The LZ4 data compression algorithm belongs to the byte-oriented LZ77 compression scheme family, the compression ratio is not high, and it is characterized by extremely fast decoding speed. According to the test results of the official test benchmark lzbench , the decompression speed is as high as 4970MB/s under the default configuration.
Simple8b is a 64-bit algorithm that implements compressing multiple integers (between 0 and 1<<60-1) into a 64-bit storage structure. The first 4 bits represent the selector, and the last 60 bits are used to store data. The advantage is that it is simple and efficient, and the fixed-length encoding ensures the decompression efficiency, but the compression rate is low for large integers or large floating values. This algorithm is suitable for unsigned integers with a small range.
LZO is a block compression algorithm that also belongs to the LZ77 family of compression schemes. The goal of this algorithm is fast compression and decompression, not compression ratio. In contrast, LZ4 decompresses faster. Because the data types stored in the block may be varied, the overall compression effect is far less good than the compression algorithm for a certain data type.
DEFLATE is a classic lossless data compression algorithm that uses both the LZ77 algorithm and Huffman Coding. In fact, DEFLATE is just an algorithm for compressing data streams. This algorithm is the default algorithm for zip file compression, and it is encapsulated in algorithms such as gzip and zlib .
Zstandard ( Zstd ) is designed to provide a compression ratio similar to the DEFLATE algorithm, but faster, especially for decompression. Its compression level can be adjusted from minus 5 (fastest) to 22 (slowest compression, but the highest compression ratio). In text log compression scenarios, its compression performance is comparable to or even better than LZ4 and Snappy. Linux kernel, HTTP protocol, Hadoop, HBase, etc. have all added support for Zstd . It is foreseeable that Zstd will be a compression algorithm that will be widely concerned in the next few years.
- Bit packing
The Bit-packing compression algorithm removes unnecessary bits from the data we want to compress, based on the premise that not all integers need 32-bit or 64-bit storage. For example, a 32-bit integer data whose value range is between [0,100] can be represented by 7 bits.
TDengine Database provides three compression options: no compression, one-stage compression, and two-stage compression.

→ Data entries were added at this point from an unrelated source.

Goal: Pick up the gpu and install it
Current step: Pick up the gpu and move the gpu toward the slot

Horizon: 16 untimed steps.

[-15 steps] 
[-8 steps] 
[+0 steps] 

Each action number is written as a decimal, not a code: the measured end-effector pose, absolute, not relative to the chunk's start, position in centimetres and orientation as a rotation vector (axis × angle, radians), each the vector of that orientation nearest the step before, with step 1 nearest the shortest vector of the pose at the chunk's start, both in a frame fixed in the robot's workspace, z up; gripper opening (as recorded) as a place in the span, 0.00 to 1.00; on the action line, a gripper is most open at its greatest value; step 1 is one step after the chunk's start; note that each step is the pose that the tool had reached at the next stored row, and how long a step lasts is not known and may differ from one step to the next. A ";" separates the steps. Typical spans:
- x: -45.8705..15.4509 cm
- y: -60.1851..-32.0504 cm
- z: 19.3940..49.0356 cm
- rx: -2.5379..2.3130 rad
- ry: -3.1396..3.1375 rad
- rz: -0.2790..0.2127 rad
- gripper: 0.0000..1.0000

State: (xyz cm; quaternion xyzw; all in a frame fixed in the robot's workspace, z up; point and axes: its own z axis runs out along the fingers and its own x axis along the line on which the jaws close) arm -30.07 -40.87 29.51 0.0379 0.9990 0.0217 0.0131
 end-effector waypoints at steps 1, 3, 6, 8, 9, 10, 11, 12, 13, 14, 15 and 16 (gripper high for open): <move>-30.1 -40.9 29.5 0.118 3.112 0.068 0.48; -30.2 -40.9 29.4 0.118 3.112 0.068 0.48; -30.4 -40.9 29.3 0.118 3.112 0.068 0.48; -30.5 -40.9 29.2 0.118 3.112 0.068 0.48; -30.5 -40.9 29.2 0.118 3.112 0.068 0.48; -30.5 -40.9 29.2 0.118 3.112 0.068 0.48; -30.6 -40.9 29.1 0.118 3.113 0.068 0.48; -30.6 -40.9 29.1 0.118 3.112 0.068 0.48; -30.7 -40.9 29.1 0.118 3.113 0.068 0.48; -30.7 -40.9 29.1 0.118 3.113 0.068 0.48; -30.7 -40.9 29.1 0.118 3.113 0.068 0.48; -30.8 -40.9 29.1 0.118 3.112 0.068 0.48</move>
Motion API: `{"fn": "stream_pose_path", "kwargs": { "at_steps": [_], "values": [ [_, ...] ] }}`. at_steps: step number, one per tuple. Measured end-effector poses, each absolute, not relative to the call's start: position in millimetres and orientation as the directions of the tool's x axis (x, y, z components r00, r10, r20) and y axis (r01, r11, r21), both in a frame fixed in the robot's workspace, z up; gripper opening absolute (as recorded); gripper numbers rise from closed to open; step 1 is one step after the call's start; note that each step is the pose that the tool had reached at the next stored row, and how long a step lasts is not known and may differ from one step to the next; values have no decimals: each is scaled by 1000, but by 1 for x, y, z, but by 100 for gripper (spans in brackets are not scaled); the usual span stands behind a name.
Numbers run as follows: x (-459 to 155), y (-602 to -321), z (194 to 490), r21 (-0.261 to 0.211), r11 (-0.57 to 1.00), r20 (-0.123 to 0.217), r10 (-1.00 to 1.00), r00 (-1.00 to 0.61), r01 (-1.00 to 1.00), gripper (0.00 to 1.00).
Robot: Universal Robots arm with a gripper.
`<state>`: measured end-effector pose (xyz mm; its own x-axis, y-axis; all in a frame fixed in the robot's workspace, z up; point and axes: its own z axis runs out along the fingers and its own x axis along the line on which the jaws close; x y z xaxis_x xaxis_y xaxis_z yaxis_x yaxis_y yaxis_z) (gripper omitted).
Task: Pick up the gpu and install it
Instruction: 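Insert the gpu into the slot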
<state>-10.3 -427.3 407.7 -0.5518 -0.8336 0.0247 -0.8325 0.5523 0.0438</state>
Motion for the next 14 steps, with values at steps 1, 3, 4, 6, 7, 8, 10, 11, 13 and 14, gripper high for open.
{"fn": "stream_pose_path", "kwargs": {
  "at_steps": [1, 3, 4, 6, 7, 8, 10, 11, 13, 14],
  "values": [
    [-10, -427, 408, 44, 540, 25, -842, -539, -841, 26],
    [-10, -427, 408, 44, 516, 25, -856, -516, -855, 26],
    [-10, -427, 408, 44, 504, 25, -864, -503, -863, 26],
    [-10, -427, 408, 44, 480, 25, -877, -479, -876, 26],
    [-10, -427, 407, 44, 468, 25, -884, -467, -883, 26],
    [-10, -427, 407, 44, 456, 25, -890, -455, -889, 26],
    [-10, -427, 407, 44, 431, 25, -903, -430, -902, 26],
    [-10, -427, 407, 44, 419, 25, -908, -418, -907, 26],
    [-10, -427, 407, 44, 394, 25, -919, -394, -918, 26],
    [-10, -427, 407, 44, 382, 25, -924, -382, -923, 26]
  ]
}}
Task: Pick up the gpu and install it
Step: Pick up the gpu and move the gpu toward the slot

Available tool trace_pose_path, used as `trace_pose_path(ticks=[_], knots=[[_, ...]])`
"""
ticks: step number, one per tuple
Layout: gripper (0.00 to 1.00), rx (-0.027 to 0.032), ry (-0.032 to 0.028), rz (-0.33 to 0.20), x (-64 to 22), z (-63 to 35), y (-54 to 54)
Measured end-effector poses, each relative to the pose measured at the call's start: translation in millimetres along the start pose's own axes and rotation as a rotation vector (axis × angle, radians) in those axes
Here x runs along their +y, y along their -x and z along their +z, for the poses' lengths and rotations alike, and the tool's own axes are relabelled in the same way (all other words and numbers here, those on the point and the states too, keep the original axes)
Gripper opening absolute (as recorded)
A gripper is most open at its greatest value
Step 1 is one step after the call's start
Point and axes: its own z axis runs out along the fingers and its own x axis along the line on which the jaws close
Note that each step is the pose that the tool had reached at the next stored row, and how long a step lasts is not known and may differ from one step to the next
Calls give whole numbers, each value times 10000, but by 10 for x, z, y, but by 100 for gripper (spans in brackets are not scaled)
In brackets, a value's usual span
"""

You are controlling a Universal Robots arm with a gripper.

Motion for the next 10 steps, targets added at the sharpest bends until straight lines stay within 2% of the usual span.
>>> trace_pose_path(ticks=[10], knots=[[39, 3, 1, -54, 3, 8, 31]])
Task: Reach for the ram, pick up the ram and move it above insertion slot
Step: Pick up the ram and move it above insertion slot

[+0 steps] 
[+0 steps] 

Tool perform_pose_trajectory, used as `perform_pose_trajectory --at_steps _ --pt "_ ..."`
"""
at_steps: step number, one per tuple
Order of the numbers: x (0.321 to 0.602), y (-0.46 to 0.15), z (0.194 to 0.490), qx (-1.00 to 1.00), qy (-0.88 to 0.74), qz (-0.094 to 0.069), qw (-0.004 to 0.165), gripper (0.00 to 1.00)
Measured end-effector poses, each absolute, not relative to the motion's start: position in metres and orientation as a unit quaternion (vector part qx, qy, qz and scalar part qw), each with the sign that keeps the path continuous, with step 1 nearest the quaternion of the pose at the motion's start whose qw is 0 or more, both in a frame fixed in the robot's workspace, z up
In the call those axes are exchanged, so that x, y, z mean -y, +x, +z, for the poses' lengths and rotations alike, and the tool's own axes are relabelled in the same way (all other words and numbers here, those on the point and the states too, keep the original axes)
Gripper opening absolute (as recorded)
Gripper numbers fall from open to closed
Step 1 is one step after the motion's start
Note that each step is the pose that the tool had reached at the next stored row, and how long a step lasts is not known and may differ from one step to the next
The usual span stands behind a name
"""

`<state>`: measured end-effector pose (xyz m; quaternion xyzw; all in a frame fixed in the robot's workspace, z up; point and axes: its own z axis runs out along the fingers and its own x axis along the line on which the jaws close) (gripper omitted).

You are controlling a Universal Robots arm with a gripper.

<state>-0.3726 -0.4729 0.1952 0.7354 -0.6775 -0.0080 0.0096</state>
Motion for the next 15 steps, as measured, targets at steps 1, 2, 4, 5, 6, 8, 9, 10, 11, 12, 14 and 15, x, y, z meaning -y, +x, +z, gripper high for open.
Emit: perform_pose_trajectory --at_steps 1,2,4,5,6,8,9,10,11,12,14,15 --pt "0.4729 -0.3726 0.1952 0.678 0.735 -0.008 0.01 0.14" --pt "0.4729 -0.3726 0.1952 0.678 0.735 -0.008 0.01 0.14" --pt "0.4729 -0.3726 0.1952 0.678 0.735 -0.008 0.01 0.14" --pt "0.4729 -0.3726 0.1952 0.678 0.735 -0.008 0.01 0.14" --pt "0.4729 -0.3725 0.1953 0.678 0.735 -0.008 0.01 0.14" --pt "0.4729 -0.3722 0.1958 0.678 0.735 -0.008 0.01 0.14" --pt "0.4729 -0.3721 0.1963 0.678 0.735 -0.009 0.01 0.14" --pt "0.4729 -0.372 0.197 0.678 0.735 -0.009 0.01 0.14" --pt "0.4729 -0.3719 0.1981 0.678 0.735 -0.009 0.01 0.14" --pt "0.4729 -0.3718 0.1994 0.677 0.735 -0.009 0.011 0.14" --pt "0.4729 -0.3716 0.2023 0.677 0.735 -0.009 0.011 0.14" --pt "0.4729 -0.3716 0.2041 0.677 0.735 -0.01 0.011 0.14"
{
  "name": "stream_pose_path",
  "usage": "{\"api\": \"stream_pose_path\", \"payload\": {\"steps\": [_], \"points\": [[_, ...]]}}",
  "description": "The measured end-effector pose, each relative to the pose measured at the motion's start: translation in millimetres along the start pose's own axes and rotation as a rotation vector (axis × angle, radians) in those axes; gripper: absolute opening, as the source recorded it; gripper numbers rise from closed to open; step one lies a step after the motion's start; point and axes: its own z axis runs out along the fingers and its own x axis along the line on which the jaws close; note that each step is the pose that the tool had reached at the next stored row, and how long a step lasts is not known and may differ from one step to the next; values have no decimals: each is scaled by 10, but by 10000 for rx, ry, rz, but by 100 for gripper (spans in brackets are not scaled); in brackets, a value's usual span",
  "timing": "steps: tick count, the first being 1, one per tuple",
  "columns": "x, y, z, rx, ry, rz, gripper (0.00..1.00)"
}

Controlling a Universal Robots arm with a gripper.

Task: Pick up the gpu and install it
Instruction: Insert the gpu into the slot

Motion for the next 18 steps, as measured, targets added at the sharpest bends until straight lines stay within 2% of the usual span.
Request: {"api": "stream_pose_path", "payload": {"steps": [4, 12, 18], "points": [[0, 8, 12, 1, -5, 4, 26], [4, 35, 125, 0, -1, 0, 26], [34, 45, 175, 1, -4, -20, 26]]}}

The one-stage compression is correspondingly compressed according to the type of data. The compression algorithms include delta-delta encoding, simple 8B method, zig-zag encoding, LZ4 and other algorithms, which we have briefly introduced above. Two-stage compression is based on one-stage compression, and then compresses with a general compression algorithm to ensure a higher compression rate.
To sum up, we can see that there are still many choices of compression algorithms, and the specific program can be comprehensively selected according to the compression effect and cost.